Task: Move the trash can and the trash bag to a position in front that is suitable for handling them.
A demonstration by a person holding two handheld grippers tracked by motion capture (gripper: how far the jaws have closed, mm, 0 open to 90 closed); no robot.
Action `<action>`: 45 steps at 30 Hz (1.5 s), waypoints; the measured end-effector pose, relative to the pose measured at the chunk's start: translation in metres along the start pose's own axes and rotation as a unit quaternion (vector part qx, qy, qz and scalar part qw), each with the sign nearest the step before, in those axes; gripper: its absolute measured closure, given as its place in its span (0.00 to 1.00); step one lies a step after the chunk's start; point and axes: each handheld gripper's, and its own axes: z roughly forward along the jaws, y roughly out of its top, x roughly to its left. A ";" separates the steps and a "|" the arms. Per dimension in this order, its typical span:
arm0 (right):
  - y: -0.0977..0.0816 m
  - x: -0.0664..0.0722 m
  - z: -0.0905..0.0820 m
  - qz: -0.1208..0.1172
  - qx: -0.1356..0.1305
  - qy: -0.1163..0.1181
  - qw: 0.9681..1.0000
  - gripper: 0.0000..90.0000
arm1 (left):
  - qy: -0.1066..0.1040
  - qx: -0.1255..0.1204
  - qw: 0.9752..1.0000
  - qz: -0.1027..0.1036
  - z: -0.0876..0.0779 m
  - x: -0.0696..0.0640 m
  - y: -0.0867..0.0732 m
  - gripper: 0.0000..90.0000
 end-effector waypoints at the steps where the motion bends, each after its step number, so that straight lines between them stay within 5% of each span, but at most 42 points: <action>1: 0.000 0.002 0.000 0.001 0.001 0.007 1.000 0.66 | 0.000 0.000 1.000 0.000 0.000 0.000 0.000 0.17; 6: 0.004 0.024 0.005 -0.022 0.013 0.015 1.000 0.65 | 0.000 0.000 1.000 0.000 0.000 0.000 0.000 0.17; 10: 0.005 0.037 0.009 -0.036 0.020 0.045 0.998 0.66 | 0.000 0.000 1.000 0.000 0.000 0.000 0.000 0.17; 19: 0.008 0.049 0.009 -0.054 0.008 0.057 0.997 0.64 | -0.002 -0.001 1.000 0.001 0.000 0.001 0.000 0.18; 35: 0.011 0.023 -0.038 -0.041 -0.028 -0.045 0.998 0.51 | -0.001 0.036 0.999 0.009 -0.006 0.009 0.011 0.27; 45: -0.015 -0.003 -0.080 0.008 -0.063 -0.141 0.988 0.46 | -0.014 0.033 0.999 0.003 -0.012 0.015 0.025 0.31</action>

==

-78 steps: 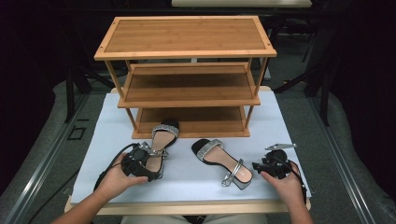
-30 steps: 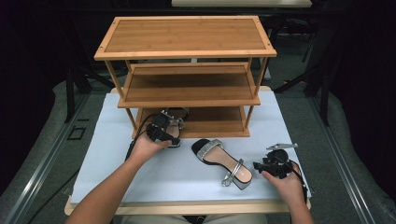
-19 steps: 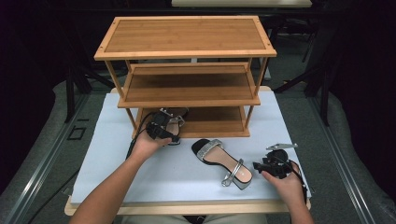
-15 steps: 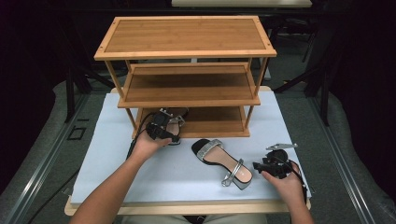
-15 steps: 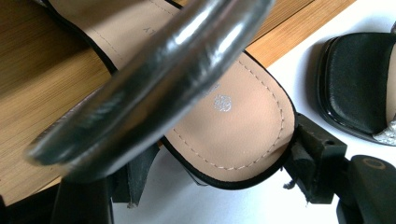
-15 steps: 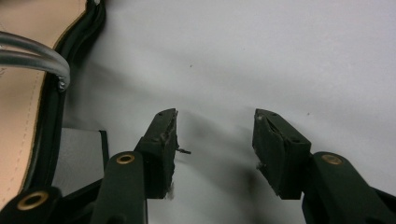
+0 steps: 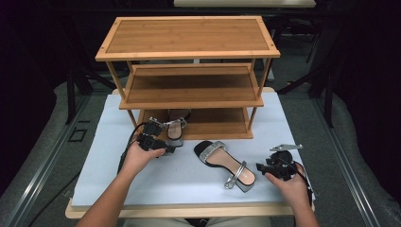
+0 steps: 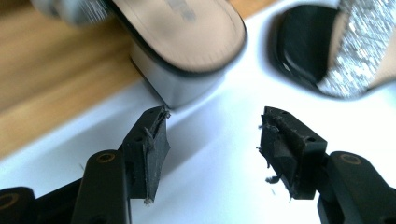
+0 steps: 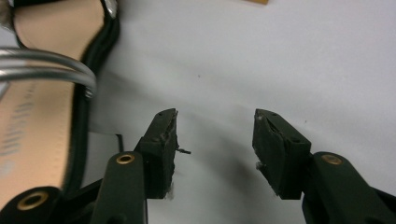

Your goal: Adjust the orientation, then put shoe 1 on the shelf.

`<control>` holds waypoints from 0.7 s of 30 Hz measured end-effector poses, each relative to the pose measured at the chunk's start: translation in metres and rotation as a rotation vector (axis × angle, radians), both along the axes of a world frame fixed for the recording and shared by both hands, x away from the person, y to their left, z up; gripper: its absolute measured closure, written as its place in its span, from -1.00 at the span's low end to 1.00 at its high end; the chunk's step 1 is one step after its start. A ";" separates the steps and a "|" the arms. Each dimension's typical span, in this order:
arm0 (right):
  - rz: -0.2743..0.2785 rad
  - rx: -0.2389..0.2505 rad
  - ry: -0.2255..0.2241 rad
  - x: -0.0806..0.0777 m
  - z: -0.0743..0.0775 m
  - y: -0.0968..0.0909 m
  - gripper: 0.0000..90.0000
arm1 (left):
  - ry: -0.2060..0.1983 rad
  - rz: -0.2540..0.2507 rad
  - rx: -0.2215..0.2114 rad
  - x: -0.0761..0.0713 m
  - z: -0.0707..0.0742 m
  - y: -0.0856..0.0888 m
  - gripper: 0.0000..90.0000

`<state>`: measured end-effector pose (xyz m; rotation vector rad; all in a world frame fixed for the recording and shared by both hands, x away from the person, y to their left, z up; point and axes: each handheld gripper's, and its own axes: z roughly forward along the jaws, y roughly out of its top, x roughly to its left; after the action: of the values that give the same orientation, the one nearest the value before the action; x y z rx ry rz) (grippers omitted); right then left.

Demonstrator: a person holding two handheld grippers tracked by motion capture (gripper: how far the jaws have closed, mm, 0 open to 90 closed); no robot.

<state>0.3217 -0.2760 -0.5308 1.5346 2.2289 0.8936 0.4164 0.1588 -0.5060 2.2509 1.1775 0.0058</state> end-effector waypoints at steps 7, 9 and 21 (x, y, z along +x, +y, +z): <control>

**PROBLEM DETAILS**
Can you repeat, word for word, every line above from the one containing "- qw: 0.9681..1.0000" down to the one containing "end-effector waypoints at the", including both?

**REPLY TO THE EXERCISE**
  - qw: 0.9681..1.0000
  - gripper: 0.0000..90.0000
arm1 (left):
  - qy: -0.1066..0.1040
  - qx: -0.1255..0.1204
  - qw: 0.9752..1.0000
  - qz: -0.1027..0.1036
  - z: -0.0876..0.0779 m
  - x: -0.0696..0.0640 m
  - y: -0.0867..0.0732 m
  - gripper: 0.0000..90.0000
 end-effector waypoints at the steps where the motion bends, each after its step number, so that straight lines between them stay within 5% of each span, but at most 42 points: <action>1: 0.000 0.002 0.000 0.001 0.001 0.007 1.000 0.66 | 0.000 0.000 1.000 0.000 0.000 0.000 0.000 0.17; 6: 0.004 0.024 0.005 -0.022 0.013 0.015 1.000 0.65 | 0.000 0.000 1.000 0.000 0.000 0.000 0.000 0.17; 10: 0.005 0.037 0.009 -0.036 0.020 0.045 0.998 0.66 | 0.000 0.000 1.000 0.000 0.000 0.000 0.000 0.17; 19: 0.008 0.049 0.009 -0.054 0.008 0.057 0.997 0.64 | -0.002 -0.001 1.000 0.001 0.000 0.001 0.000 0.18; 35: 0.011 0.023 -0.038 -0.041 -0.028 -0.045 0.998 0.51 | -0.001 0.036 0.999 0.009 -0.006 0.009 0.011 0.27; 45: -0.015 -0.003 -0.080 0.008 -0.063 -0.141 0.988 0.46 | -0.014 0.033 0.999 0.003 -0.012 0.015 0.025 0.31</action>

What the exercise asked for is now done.